Simply because it was part of a job lot I picked up a book online called "Flying Start" by Group Captain Sir Hugh Dundas. So far it's been a very enjoyable read on the commute to & from work but the bit that caught my attention was the age of the fella concerned as per below i.e.:

- Pilot Officer aged 18yo
- Flight Lieutenant aged 20yo
- Sqd Leader aged aged 21yo
- Wing Commander aged 22yo
- Group Captain aged 24yo

Now I appreciate this was wartime but was this rank progression peculiar to the RAF or did the army also have similar examples?

Wasn't Enoch Powell a Brigadier in his early thirties - having been promoted all the way from Private in six years of war service?
Brigadier (Sustantiative Captain) Michael Carver GOC 4 Armd Bde aged 26 in 1944 and aged 44 in 1962.(?)

The 16 year old paratroop soldier in Banville CGWC

Brigadier Roland Bradford V.C., D.S.O., M.C appointed 10 Nov 1917 KIA Cambrai Hermies CWGC aged 24 (CO 9 DLI aged 23)

Pte Strudwick KIA aged 15 - having served one year including 6 months on the Western Front Essex Farm CWGC

Pte Condon KIA aged 14 Poelcappelle CGWC

There is another tale of RAF youth. Tom Dobney joined the RAF aged 14 and became a pilot aged 15 years and three months. His mum caught him out when he went home wearing pilot wings, even though he had promised he was doing a safe job on the ground. By this time he had already flown several missions over France as a Whitley pilot. He found the responisbility for fcommandign the aircraft andf being responsible for four adiuults too stressful and had applied to transfer to singe seat aircraft.
Indeed rank in war time is largely, especially in the flying ranks of the RAF, down to the abilty to survive. I remember visiting a commonwealth war cemetary in Skopje where all of the officers (capt and above) and SNCO's were aged in their very early 20's and the privates were 27+. This was down to the fact that they had all survived the arly days in the trenches in France and gained rank through experience and the fact that there was no one left to promote. The older privates were from the second and third drafts. I remeber reading of a Para CSM who was killed at Arnhem aged just 24.
we was on a battle field tour last weekend at the somme & we was up at the Ulster Tower were we had a tour around the wood from where the advance started on the day of the somme.

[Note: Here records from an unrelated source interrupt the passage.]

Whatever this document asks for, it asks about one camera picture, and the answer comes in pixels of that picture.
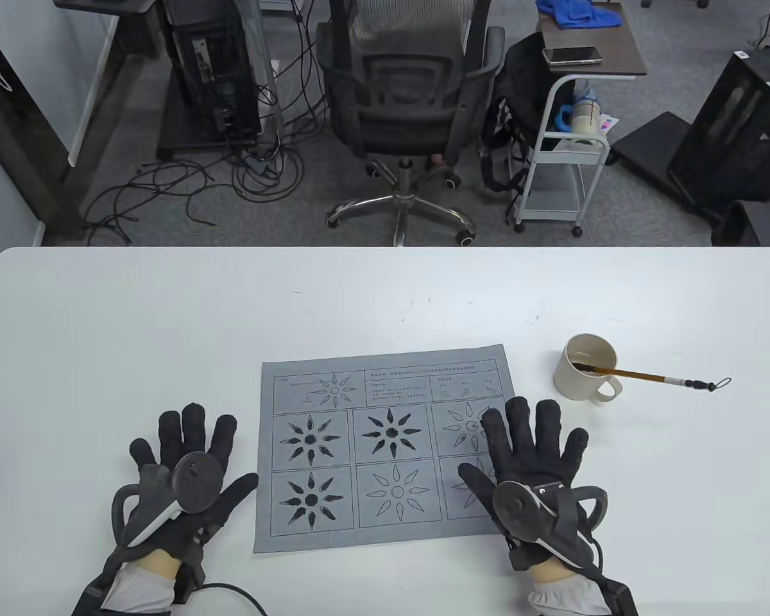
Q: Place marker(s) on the person's left forearm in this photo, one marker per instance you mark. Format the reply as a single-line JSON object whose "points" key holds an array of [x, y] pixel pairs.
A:
{"points": [[141, 587]]}

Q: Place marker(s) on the colourful paper card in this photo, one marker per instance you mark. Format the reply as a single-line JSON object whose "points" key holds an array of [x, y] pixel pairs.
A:
{"points": [[608, 123]]}

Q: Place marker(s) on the white cart brown top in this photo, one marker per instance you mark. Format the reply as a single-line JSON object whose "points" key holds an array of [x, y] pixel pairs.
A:
{"points": [[616, 51]]}

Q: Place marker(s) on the person's right hand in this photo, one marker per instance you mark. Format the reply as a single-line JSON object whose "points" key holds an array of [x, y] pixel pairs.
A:
{"points": [[526, 449]]}

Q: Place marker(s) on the grey water writing practice cloth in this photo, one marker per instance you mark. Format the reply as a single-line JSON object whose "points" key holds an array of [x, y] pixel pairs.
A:
{"points": [[359, 385]]}

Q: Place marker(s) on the dark vertical post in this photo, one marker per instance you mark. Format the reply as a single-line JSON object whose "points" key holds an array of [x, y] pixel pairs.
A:
{"points": [[19, 128]]}

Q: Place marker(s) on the dark smartphone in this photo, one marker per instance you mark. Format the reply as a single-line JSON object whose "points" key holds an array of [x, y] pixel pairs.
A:
{"points": [[571, 56]]}

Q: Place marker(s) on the black mesh office chair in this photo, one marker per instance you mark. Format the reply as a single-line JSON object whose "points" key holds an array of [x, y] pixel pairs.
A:
{"points": [[410, 102]]}

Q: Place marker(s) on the dark grey handheld controller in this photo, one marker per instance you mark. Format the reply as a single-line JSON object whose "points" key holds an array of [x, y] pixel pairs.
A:
{"points": [[196, 481], [516, 510]]}

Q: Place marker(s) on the black open computer case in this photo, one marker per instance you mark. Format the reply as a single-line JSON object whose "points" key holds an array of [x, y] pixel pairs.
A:
{"points": [[731, 128]]}

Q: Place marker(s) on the black flat base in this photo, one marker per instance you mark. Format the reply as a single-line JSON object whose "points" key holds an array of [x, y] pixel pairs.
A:
{"points": [[648, 141]]}

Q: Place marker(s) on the dark desk with white panel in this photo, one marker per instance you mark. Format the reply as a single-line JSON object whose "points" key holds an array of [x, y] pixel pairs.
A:
{"points": [[96, 77]]}

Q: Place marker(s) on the blue cloth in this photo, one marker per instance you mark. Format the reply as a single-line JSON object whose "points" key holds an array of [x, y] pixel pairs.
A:
{"points": [[577, 13]]}

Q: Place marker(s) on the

The tour guide had been passed by one of the relatives about 6 weeks ago a copy of a soldiers diary from the battle. he was Corporal who was part of the Pioneer platoon of one of the irish units in the area at the time.

in he extract from his diary talking about the first day of the battle near Ulster tower, they was due to set off the gas in the small tunnels, but it went wrong so they turned off the gas & few days later they went to dispose of the bottles in a swamp at the bottom of the Hill wear the platoon sgt got a wiff of the gas & it killed him, the Corporal who wrote the diary was promoted to platoon Sgt on there return that Day, it also goes on to further say that due to fighting that was taking place a few days later the platoon commander was killed & he was promoted to platoon cammander.

It shows that during war in those days they lost a lot of good men & combat experiance means alot to the leaders of the unit which shows from this one story how quick things can happen. so yes i think after they lost 20,000 men in the first day at the battle of the somme there would be a lot of quick promotions. it was all ranks being injured or killed from col downwards
REG002 said:
I think that Wg Cdr (Lt Col) Guy Gibson was only 26 wen he led the raids on the dams.
He was 24 (The raid was staged a couple of months before his 25th birthday) but he was actually promoted to Wg Cdr and given command of a squadron (106 Sqn) at the age of 23.

He was killed about a month after his 26th birthday.